תַּנְיָא כְּווֹתֵיהּ דְּרָבָא: ״שֵׁשֶׁת יָמִים תֹּאכַל מַצּוֹת וּבַיּוֹם הַשְּׁבִיעִי עֲצֶרֶת לַה׳ אֱלֹהֶיךָ״. מָה שְׁבִיעִי רְשׁוּת, אַף שֵׁשֶׁת יָמִים רְשׁוּת.
La Guemara commente : Il a été enseigné dans une baraitaconformément à l’opinion de Rava : « Pendant six jours tu mangeras des matzot, et le septième jour sera une assemblée solennelle pour l’Éternel ton Dieu » (Deutéronome 16:8). De même que manger de la matza le septième jour est simplement facultatif, c’est-à-dire qu’il n’y a aucune obligation de manger de la matza le dernier jour de Pessa'h, mais seulement d’éviter de manger du pain levé, comme le dit le verset : « Pendant six jours tu mangeras des matzot », de même, manger de la matza pendant les six premiers jours est facultatif.
מַאי טַעְמָא? הָוֵי דָּבָר שֶׁהָיָה בַּכְּלָל, וְיָצָא מִן הַכְּלָל לְלַמֵּד, לֹא לְלַמֵּד עַל עַצְמוֹ יָצָא, אֶלָּא לְלַמֵּד עַל הַכְּלָל כּוּלּוֹ יָצָא.
Quelle est la raison pour laquelle il est facultatif de manger de la matza pendant les six premiers jours de Pessa'h ainsi que le septième ? Le septième jour de Pessa'h est un élément qui était inclus dans une généralisation mais qui a été explicitement isolé pour enseigner. Selon les règles de l’exégèse, cela visait à enseigner non seulement à son propre sujet, mais au sujet de toute la généralisation. En d’autres termes, le septième jour de Pessa'h était initialement inclus dans le verset : “Tu mangeras des matzot pendant sept jours” (Exode 12:15), mais il a été exclu de cette généralisation par le verset : “Pendant six jours tu mangeras des matzot.” Conformément au principe ci-dessus, la halakha du septième jour s’applique également à tous les autres jours de Pessa'h. Cela signifie qu’il n’y a pas d’obligation de manger de la matza pendant les sept jours de la fête, mais seulement le premier jour.
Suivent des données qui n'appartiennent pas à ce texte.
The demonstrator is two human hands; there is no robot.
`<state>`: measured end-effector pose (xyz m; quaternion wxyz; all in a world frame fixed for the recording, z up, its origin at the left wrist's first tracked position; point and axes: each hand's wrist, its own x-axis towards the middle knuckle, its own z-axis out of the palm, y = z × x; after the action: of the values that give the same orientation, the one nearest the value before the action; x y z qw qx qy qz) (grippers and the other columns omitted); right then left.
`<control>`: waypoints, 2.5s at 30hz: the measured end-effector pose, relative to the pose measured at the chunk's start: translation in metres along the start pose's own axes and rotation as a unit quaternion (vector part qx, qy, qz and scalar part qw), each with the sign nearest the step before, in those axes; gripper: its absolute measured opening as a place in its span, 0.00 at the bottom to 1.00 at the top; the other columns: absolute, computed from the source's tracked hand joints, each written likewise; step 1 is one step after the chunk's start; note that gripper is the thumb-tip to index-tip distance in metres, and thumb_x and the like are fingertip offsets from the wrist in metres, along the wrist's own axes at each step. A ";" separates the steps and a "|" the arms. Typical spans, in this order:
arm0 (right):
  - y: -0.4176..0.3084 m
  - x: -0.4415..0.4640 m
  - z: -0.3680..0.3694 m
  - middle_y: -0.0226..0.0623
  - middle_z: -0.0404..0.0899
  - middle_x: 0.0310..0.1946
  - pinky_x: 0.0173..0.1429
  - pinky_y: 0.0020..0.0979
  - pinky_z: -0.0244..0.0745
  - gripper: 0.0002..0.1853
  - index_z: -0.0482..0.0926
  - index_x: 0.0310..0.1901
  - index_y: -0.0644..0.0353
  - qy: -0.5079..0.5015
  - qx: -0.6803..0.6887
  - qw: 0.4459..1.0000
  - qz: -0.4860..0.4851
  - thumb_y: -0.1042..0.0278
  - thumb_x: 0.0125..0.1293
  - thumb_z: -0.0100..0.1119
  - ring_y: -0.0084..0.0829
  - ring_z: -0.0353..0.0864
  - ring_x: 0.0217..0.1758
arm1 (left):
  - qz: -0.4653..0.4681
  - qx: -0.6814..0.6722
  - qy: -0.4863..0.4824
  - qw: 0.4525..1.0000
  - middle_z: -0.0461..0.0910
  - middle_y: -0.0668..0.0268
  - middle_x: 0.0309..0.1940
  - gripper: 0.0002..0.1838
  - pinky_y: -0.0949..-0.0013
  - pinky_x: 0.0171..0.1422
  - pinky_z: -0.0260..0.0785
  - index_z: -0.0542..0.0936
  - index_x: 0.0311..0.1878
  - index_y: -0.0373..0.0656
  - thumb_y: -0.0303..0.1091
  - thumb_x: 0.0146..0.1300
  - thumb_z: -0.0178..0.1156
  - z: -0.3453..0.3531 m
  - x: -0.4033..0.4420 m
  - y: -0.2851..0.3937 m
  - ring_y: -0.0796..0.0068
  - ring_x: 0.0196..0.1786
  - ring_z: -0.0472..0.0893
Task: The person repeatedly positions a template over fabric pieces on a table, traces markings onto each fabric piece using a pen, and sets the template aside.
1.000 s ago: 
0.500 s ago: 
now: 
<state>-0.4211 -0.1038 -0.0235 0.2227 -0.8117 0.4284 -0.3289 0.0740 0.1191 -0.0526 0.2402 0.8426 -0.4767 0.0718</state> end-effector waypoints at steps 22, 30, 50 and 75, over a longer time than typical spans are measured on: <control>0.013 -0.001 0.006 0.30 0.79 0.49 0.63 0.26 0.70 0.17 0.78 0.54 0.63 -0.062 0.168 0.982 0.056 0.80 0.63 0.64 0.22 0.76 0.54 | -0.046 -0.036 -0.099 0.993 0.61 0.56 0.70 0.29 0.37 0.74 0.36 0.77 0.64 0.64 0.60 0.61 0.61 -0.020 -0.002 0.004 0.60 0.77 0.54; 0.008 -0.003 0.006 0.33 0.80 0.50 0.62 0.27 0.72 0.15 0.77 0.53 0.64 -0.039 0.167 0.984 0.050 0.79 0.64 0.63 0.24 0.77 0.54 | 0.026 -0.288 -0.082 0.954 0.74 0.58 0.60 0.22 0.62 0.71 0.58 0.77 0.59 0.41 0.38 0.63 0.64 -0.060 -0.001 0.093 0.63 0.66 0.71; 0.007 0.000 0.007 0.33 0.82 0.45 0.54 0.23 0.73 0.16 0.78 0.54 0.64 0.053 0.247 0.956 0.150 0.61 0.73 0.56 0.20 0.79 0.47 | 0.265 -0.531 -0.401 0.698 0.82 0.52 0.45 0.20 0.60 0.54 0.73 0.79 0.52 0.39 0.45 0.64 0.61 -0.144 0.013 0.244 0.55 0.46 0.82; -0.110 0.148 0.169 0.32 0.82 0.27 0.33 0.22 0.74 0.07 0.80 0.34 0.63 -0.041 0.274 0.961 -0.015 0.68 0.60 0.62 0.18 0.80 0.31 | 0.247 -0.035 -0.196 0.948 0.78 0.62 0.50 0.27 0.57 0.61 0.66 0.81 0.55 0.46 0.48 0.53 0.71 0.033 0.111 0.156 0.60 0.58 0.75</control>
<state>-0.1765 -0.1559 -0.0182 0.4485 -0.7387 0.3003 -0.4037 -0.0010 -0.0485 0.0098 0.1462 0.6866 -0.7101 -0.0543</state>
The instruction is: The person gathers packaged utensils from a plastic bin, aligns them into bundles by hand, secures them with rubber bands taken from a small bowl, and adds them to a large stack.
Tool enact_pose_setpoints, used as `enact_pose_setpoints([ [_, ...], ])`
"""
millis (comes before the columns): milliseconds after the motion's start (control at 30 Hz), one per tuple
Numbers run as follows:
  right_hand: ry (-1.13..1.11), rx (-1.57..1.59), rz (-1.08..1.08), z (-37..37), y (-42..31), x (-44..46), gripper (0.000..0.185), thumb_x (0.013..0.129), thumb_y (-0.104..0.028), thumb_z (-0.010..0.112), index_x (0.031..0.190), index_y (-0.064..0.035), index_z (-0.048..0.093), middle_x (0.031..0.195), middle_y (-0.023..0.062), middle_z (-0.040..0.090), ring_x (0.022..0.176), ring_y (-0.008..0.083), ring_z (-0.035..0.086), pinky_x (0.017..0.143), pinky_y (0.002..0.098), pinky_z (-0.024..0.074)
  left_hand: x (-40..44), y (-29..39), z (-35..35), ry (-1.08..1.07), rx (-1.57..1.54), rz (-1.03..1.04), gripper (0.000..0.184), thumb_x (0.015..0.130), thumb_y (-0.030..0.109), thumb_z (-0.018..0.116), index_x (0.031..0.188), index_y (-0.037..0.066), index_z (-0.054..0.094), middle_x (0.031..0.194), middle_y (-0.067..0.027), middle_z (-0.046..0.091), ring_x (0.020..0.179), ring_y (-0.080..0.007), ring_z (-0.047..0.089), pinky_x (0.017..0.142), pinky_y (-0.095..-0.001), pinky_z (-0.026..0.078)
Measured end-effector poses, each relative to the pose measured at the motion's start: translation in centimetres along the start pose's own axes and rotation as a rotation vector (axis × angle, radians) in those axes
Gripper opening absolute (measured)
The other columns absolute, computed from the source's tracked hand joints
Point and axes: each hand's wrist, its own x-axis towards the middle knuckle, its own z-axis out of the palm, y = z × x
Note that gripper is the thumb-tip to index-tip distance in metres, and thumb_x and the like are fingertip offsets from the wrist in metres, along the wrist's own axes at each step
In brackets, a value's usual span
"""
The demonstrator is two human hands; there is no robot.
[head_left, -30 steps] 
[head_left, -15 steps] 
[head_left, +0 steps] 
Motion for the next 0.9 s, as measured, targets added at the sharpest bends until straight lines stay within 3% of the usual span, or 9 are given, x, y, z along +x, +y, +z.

יָכוֹל אַף לַיְלָה הָרִאשׁוֹן רְשׁוּת, תַּלְמוּד לוֹמַר: ״עַל מַצּוֹת וּמְרוֹרִים יֹאכְלוּהוּ״.
La baraita continue : J’aurais pu penser que même la mitsva de manger de la matza lors de la première nuit de Pessa'h est incluse dans le principe ci-dessus, et qu’elle aussi n’est que facultative ; c’est pourquoi le verset déclare : « Ils le mangeront avec des matzot et des herbes amères » (Nombres 9:11).
אֵין לִי אֶלָּא בִּזְמַן שֶׁבֵּית הַמִּקְדָּשׁ קַיָּים, בִּזְמַן שֶׁאֵין בֵּית הַמִּקְדָּשׁ קַיָּים מִנַּיִן? תַּלְמוּד לוֹמַר: ״בָּעֶרֶב תֹּאכְלוּ מַצּוֹת״, הַכָּתוּב קְבָעוֹ חוֹבָה.
Je n’ai déduit rien d’autre sinon que l’on est tenu de manger de la matza lorsque le Temple est debout. D’où est-il déduit que l’on est tenu de manger de la matza le premier soir de Pessa'h même lorsque le Temple n’est pas debout ? Le verset déclare : « Le soir, vous mangerez des matzot. » Le verset ici établit la mitsva de matza comme obligatoire, conformément à l’opinion de Rava.
מַתְנִי׳ יָשְׁנוּ מִקְצָתָן — יֹאכֵלוּ. כּוּלָּן — לֹא יֹאכֵלוּ.
MICHNA :Si certains des participants au séder se sont endormis, interrompant ainsi leur repas, ils peuvent manger de l’agneau pascal lorsqu’ils se réveillent. Si tout le groupe s’est endormi, ils ne peuvent plus manger. Si tous s’endorment, cela est considéré comme une interruption complète, et s’ils reprenaient leur repas, ce serait comme manger l’offrande en deux endroits différents.